Correspondingly, preparations made from deciduous mistletoes and given in higher concentrations (e.g., intratumorally administered) have a locally tumor-necrotizing and apoptosis-inducing action, and thus often induce a metabolically accentuated "digestion process". They trigger stronger inflammatory reactions than the gentler-acting coniferous mistletoes. Deciduous mistletoes are used first and foremost to exert a direct cytotoxic action in a localized tumor context. If a strong inflammatory reaction is undesirable or dangerous, perhaps because a peritumoral edema might cause articular constriction symptoms in a brain tumor, or stimulate increased pain from sensitive structures close to the tumor, medicines made of coniferous mistletoes are often more helpful. Deciduous mistletoes can also be overwhelming in cases where a patient’s general condition is severely impacted. They may tend to increase weakness, so that a coniferous mistletoe is more likely to be indicated.

Deciduous mistletoes are often favored

• when the patient’s vitality is good and we want to have an optimal effect on the tumor,
• when treating organ-related tumors in the gastrointestinal tract, lungs and reproductive organs,
• for intratumoral or peritumoral mistletoe therapy,
• when a pronounced febrile reaction is sought,
• when the local situation allows temporary swelling and inflammation,
• for intracavitary applications (mistletoe pleurodesis or pericardium, as well as urinary bladder instillation in superficial bladder tumors) under these circumstances (1, chap. 7.3–7.10). 

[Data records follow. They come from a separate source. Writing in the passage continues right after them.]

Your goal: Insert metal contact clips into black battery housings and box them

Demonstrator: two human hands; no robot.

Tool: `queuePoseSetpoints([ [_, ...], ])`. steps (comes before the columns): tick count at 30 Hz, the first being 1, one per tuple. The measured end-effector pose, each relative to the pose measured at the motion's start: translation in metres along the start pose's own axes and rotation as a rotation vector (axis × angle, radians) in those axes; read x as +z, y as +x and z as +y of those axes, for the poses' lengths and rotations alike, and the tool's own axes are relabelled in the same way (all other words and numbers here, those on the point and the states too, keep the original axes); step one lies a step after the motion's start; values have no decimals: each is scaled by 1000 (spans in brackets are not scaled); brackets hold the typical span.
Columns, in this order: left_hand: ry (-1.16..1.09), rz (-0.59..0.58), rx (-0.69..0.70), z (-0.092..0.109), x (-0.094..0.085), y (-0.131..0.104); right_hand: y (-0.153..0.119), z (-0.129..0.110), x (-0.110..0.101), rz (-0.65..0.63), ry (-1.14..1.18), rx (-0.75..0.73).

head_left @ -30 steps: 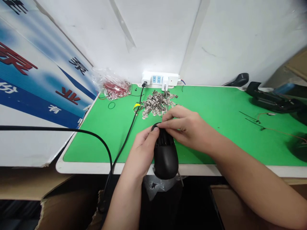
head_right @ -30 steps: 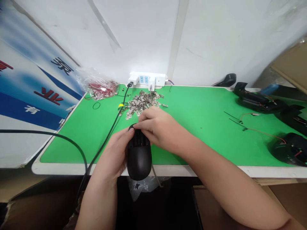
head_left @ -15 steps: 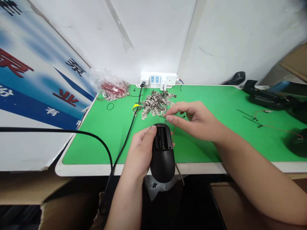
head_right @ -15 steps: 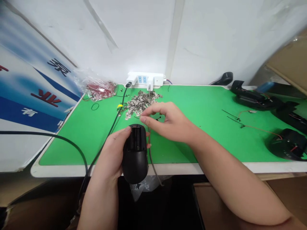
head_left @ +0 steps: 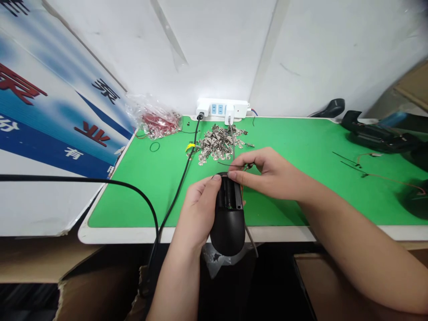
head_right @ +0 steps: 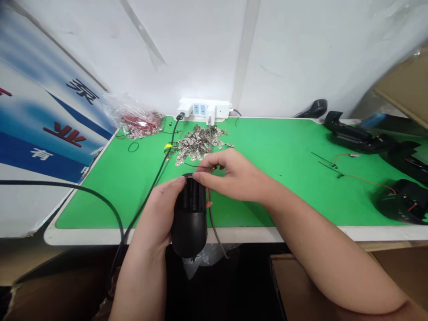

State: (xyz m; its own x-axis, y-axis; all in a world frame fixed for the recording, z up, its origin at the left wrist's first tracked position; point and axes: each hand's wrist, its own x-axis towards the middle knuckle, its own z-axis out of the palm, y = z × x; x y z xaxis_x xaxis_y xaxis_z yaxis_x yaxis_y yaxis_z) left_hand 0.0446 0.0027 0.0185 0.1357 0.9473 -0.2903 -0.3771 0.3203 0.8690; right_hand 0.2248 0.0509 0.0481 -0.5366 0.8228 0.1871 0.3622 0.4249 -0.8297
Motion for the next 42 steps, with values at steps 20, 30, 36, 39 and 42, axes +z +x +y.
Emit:
queuePoseSetpoints([
  [20, 258, -123, 120, -5, -8, 0, -5, -3, 2, -24, 103, 99],
  [30, 532, -169, 234, -8, -10, 2, -4, -8, 3, -84, 7, 64],
  [36, 671, -122, 214, -7, -7, 3, -4, -4, 3, -88, -35, 87],
  [39, 736, -84, 243, -6, -5, 2, -4, -1, 2, -103, -27, 78],
  [42, 771, -75, 261, -5, -4, 1, -4, 0, 1, -112, -18, 79],
])
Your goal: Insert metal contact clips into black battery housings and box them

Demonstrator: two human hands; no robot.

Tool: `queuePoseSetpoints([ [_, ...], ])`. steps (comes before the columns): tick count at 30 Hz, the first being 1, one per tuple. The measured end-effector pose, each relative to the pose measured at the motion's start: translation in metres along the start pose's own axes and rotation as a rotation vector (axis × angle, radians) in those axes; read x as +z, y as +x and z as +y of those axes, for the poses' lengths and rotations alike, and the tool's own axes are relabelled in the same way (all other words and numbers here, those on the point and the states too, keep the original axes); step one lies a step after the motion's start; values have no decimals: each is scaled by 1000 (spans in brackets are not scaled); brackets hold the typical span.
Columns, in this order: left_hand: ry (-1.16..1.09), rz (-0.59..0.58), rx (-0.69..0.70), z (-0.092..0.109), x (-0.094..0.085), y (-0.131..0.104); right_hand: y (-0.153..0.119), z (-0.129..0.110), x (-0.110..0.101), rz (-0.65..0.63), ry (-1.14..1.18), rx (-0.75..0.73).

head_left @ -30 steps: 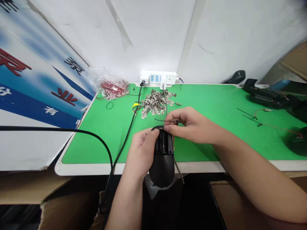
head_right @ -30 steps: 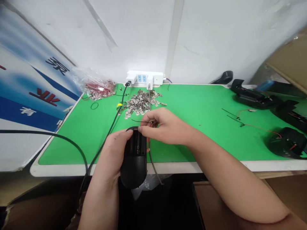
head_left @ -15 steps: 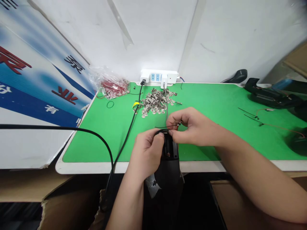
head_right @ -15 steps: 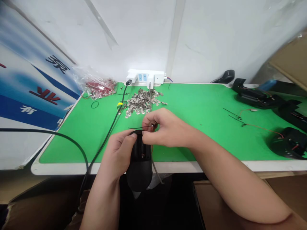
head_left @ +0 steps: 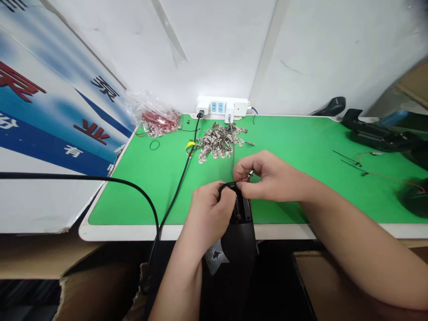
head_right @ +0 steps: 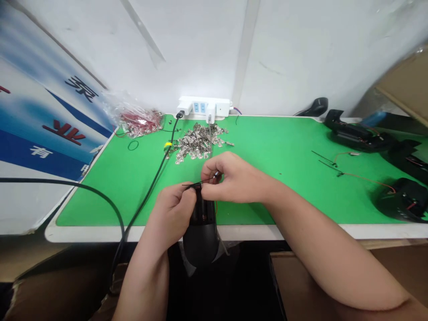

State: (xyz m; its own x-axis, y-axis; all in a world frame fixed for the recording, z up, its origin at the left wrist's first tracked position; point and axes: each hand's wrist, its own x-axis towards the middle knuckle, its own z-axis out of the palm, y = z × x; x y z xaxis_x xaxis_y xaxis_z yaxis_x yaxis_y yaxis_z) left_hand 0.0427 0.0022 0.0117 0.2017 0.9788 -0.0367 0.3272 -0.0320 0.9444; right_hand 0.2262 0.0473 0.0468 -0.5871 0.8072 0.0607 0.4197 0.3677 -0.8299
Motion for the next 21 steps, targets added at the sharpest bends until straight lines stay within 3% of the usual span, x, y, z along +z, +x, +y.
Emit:
queuePoseSetpoints([
  [6, -115, -64, -8, -9, -2, 1, 0, 1, -1, -6, 25, 13],
  [15, -157, 0, 20, -7, -1, 0, 1, 5, -1, -31, 120, 78],
  [21, -297, -21, 16, -8, -3, 1, 4, 11, -2, -73, 275, 165],
])
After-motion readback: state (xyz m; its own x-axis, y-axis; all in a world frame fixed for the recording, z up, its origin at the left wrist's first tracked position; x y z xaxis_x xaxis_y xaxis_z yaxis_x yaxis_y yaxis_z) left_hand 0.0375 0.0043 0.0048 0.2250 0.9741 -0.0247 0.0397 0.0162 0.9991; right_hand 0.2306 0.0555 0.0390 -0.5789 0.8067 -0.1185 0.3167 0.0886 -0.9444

When using deciduous mistletoes, it is especially important to adjust the dosage according to the patient’s levels of strength and energy, enabling the person to draw once more on their own vital resources. While intensive vitalization and immunological efficacy are possible, it must be noted that over-dosage taxes patients and can therefor weaken them. In such cases, it makes sense to switch to a coniferous mistletoe.

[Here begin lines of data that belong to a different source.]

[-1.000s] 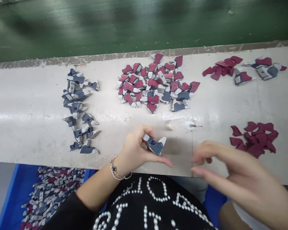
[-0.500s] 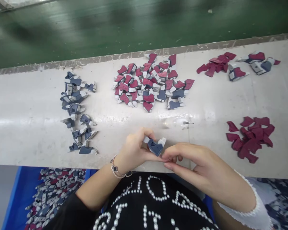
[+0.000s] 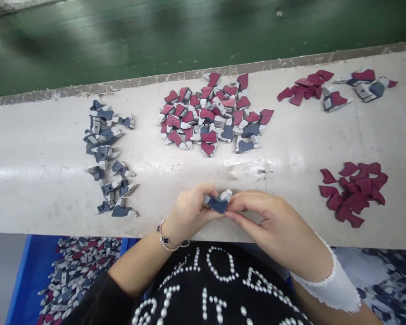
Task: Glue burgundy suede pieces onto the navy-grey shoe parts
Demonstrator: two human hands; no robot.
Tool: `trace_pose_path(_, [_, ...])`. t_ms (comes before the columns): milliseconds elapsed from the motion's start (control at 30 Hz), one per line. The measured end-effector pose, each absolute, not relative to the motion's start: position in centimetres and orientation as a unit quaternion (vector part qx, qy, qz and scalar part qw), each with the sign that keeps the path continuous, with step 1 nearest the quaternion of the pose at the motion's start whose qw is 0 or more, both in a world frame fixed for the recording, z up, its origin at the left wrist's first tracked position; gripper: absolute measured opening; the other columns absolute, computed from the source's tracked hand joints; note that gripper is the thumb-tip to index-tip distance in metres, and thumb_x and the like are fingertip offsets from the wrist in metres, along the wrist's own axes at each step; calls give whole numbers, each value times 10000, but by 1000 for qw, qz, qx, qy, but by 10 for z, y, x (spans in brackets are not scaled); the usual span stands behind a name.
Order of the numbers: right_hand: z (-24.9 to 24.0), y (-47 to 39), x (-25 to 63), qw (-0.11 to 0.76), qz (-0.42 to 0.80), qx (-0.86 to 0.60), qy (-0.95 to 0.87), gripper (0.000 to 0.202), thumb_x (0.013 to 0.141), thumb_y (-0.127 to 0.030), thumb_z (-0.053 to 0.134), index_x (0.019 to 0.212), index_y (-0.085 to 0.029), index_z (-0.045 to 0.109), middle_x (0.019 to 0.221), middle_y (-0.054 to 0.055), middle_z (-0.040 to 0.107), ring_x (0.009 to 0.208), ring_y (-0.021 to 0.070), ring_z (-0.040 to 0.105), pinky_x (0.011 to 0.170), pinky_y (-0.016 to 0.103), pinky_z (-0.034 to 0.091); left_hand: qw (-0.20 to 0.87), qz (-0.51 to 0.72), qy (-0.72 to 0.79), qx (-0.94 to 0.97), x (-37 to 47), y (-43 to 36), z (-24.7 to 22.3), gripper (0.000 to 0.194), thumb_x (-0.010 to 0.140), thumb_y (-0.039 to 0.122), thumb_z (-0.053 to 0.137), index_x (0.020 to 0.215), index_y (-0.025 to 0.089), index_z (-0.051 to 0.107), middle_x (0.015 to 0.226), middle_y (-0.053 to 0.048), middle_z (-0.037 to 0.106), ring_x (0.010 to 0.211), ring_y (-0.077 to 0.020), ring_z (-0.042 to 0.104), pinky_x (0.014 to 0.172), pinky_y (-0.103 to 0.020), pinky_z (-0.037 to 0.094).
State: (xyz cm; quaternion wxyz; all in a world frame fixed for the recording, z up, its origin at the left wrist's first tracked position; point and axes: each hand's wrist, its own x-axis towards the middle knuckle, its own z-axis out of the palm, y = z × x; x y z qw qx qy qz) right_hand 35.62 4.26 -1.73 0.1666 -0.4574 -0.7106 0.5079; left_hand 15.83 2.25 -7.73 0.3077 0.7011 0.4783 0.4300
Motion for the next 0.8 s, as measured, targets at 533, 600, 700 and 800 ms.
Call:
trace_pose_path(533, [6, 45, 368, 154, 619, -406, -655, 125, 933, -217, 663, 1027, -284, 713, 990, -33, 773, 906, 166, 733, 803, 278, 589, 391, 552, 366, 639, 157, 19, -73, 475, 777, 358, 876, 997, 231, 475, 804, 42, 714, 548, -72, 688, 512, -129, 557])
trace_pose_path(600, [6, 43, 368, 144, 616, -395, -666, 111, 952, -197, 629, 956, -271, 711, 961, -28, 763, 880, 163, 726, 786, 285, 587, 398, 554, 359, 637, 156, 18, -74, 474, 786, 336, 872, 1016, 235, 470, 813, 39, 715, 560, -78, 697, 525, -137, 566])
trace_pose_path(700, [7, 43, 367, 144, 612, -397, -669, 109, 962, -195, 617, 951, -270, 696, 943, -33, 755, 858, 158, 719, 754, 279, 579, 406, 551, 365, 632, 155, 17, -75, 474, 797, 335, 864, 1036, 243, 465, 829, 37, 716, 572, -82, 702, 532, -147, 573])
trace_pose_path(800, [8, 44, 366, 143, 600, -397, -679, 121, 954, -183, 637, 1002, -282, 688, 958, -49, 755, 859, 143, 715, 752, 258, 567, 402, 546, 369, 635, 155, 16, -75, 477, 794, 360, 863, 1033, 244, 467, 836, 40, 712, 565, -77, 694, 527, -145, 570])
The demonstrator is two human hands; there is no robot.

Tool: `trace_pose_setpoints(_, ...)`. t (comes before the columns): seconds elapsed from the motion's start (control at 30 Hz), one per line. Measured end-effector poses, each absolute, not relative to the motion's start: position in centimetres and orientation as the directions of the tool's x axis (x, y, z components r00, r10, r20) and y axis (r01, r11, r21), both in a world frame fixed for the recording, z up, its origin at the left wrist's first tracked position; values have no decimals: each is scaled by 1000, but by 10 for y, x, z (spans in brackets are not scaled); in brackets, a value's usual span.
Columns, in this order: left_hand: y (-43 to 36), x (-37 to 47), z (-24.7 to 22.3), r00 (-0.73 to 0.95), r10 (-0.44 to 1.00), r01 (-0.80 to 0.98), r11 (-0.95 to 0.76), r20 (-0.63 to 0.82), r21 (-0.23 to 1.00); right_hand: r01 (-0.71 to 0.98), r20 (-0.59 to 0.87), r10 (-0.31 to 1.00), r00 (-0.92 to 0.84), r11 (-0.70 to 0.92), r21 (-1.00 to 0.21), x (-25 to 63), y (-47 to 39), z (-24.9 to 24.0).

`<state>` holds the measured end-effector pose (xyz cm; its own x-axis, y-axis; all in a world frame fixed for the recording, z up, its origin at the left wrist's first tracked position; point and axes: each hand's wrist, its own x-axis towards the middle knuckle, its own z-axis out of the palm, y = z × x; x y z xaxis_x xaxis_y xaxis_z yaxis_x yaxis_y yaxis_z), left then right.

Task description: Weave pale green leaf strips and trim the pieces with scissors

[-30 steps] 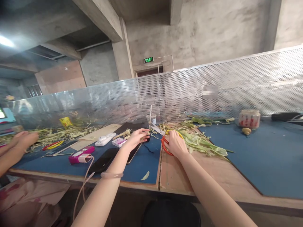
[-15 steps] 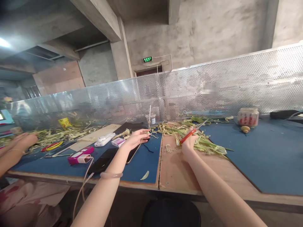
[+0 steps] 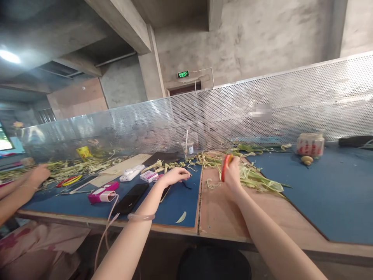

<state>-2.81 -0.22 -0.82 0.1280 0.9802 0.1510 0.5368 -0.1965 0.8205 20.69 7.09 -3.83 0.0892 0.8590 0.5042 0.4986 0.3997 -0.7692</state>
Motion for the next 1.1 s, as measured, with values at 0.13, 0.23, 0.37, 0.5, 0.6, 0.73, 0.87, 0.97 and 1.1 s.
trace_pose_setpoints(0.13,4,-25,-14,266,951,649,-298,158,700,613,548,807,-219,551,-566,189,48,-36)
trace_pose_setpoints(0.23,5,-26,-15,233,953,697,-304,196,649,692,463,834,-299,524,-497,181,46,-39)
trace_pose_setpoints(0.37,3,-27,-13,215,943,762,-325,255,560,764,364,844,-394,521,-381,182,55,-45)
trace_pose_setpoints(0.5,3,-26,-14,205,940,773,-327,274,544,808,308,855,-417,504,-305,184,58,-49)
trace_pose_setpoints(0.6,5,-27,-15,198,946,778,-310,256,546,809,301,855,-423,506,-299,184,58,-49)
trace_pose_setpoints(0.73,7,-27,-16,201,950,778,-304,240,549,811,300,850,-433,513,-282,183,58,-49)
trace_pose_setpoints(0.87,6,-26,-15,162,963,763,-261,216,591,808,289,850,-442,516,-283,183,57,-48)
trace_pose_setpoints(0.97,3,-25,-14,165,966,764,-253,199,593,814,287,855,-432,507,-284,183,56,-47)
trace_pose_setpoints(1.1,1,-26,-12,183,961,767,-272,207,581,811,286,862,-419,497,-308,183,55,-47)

Alternation between Deciduous and Coniferous Mistletoes

In the last 20 years, strikingly good outcomes have been achieved with a rhythmic alternation between deciduous and coniferous mistletoe in cases where the patient’s general condition was impaired but not so severely that it prevented use of deciduous mistletoe, this alternation being used with the aim of controlling the tumor situation in the long term or even to cure the disease (5).

Differential Indications for Mistletoes from Different Host Trees

You can find a detailed description of the differential indications for various deciduous and coniferous mistletoes in the Vademecum of Anthroposophic Medicines, Best Practices for Mistletoe Use in Cancer Care (1, Chapter 5).

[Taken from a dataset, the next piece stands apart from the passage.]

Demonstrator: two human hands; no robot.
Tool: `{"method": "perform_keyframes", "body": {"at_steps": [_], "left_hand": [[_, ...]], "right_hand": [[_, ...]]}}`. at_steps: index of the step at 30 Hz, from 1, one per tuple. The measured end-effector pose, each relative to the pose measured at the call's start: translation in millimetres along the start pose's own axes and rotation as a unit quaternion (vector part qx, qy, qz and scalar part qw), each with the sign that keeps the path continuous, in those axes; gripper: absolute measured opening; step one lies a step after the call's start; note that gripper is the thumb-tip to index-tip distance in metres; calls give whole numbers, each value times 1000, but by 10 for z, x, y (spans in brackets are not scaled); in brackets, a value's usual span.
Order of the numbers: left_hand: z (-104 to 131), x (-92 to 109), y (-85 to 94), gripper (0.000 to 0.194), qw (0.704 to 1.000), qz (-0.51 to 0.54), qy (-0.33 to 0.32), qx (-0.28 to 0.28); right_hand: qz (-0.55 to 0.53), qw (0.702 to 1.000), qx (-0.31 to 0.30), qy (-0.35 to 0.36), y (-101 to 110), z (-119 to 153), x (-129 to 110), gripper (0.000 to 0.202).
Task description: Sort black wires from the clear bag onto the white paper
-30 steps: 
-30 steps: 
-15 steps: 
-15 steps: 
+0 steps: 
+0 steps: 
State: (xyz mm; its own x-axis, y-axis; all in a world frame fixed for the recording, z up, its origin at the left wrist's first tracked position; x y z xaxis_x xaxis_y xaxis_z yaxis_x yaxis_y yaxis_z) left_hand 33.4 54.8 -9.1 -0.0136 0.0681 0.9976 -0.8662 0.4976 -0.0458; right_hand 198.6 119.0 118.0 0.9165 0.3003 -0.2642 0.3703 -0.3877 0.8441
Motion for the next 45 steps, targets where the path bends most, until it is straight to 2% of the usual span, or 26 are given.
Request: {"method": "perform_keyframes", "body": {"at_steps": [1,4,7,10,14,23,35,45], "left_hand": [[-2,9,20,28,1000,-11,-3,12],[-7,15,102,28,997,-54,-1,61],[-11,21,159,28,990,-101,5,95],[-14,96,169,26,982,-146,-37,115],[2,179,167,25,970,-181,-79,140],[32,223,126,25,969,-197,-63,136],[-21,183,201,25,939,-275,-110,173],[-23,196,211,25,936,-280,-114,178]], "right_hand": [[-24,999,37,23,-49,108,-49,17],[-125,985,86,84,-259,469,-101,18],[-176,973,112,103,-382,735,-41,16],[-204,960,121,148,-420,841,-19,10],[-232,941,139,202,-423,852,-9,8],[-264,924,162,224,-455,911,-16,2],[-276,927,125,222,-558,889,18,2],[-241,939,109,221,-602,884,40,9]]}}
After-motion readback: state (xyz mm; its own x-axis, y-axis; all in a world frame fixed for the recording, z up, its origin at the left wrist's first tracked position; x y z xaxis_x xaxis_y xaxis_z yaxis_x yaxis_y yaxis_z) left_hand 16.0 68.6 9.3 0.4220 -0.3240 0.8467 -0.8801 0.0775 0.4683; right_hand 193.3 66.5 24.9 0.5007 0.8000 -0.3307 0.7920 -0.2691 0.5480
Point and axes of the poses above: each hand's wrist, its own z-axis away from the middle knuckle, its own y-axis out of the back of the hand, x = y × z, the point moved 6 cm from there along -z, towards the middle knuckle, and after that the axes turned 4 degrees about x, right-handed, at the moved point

1. Vademecum Anthroposophische Arzneimittel, vol. 2. 4th ed. Munich: Gesellschaft Anthroposophischer Ärzte in Deutschland; 2017. English translation: Vademecum of Anthroposophic Medicines. Best Practices for Mistletoe Use in Cancer Care. Munich: Verlag der Gesellschaft Anthroposophischer Ärzte in Deutschland; 2019.
2. Zuber D. Biological Flora of Central Europe: Viscum album L. Flora 2004; 199: 181–203.
3. Büssing A, Azhari T, Ostendorp H, Lehnert A, Schweizer K. Viscum album L extracts reduce sister chromatid exchanges in cultured peripheral blood mononuclear cells. European Journal of Cancer 1994; 30(12): 1836–1841.[Crossref]
4. That mistletoe preparations do not reduce the efficacy of chemotherapeutics (doxorubicin, gemcitabine, docetaxel, mitoxantrone and cisplatin), regardless of the host tree, but have an additive effect in higher concentrations, was shown in vitro in mammary, pancreatic, prostate and bronchial carcinoma cell lines:  Weissenstein U, Kunz M, Urech K, Baumgartner S. Interaction of standardized mistletoe (Viscum album) extracts with chemotherapeutic drugs regarding cytostatic and cytotoxic effects in vitro. BMC Complementary and Alternative Medicine 2014; 14(6): 1–9.[Crossref]
5. Sommer M, Soldner G. Die Mistel und ihre Wirtsbäume. Differenzierungen zur Optimierung der Therapie. Der Merkurstab 2000; 53(1): 29–43.